Try it — Each line below that contains "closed" should be counted. Give only the total.

□ □ □

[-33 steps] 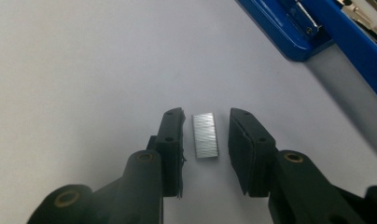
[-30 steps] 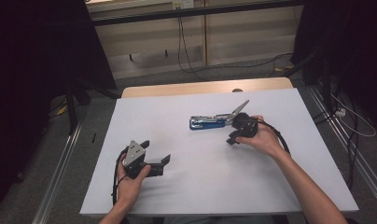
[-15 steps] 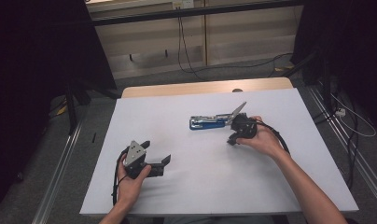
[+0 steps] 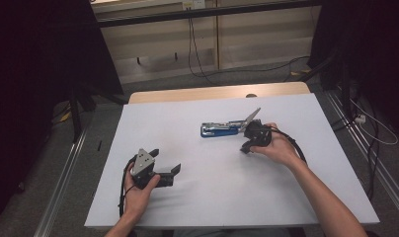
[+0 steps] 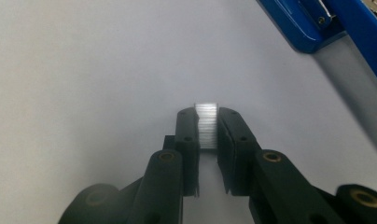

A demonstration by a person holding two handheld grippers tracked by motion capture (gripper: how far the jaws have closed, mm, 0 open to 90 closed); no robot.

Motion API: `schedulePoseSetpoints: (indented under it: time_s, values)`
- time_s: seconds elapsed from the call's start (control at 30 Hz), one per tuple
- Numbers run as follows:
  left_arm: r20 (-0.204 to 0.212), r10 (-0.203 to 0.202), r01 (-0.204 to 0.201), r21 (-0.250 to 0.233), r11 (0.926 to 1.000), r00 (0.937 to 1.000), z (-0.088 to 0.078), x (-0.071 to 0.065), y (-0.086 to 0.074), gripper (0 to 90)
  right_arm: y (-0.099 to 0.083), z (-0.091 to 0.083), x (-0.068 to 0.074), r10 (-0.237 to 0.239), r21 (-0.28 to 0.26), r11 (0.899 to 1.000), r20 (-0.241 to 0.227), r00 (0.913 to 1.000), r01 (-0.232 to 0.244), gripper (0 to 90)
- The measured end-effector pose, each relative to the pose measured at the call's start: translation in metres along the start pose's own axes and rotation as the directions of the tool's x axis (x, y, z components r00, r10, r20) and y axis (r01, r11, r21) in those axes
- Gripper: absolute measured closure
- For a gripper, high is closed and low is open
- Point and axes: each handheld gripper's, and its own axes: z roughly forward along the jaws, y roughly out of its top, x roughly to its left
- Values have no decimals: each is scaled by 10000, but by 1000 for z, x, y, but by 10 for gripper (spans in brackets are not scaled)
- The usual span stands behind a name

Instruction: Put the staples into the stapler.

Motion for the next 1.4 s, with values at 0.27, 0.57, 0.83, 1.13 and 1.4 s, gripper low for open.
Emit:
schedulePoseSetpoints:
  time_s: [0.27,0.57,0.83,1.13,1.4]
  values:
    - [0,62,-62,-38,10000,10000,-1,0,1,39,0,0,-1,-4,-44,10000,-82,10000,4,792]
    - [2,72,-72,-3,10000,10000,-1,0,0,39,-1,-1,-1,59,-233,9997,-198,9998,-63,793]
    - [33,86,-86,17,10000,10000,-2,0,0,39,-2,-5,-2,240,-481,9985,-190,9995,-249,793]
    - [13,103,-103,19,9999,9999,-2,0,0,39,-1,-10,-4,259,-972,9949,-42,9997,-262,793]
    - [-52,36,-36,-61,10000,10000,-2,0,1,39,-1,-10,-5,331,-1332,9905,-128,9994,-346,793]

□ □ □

Response below — 2